About this exercise –
Going through the data below, please show each line containing the string "with".

(Data records)
= = = = = = =
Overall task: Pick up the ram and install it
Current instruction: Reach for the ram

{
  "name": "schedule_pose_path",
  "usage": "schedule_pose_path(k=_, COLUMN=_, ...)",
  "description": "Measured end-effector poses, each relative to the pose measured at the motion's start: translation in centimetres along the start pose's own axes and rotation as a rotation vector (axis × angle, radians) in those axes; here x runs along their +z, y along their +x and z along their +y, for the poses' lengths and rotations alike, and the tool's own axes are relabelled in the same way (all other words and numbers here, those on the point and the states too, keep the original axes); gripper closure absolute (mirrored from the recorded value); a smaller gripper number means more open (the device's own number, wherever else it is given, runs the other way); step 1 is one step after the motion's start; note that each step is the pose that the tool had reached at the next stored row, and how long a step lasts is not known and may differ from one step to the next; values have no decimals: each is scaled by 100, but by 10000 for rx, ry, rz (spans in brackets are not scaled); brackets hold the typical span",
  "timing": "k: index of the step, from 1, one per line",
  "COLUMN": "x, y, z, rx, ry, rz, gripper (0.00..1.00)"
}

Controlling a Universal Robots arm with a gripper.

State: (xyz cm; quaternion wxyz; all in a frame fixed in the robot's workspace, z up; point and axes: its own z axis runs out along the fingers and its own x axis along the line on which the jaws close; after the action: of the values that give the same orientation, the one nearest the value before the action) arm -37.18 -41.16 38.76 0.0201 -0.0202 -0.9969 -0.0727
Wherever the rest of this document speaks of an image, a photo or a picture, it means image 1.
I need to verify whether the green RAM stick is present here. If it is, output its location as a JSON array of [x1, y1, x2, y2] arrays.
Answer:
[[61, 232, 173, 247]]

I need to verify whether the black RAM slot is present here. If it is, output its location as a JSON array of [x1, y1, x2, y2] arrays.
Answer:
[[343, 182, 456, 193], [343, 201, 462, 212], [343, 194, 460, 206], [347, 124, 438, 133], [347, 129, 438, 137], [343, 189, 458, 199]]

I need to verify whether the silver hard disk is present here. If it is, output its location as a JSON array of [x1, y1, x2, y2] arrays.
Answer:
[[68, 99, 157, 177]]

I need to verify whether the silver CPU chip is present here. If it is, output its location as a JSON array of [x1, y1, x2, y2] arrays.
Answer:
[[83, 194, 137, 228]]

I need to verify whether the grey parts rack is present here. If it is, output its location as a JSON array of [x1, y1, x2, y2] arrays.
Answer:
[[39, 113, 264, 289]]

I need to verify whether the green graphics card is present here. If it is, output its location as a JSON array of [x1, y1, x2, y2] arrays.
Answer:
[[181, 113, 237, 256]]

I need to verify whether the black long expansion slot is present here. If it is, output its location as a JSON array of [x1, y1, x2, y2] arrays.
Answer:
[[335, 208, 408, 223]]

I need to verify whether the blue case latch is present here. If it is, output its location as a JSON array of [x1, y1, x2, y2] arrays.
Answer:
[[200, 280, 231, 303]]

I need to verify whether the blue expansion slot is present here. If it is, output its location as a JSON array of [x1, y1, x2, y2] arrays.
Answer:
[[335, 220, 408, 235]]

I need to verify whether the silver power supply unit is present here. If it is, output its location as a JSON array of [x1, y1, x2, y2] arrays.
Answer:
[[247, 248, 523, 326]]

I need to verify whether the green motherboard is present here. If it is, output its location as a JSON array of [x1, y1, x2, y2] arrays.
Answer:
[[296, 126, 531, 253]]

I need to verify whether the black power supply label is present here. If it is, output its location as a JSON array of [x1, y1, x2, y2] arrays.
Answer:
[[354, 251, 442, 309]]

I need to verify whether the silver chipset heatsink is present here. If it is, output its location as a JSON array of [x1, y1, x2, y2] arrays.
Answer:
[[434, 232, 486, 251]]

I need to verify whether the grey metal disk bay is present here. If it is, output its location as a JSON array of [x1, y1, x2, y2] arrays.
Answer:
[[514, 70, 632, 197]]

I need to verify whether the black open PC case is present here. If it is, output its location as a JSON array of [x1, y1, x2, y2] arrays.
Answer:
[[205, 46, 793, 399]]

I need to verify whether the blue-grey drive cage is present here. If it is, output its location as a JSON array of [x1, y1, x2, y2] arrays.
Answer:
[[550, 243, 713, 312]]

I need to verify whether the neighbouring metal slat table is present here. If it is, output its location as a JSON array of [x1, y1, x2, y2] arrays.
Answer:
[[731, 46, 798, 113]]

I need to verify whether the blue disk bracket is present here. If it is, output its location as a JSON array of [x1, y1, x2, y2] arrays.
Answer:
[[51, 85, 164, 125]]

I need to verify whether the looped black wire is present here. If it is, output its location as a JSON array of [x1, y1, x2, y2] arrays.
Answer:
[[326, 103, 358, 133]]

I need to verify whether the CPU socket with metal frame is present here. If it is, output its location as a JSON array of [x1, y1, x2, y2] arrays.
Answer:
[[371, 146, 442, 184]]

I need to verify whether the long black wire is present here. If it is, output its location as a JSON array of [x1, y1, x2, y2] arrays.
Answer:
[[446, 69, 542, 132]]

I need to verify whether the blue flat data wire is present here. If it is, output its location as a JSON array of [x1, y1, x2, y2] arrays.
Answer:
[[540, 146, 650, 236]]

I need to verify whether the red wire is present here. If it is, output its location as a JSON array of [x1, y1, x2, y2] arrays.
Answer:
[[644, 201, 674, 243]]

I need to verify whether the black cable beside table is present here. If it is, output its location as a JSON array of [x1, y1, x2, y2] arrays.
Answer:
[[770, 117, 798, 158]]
= = = = = = =
Response –
Controlling a Universal Robots arm with a gripper.
I need to verify whether the CPU socket with metal frame is present here. If it is, output its location as a JSON array of [x1, y1, x2, y2] arrays.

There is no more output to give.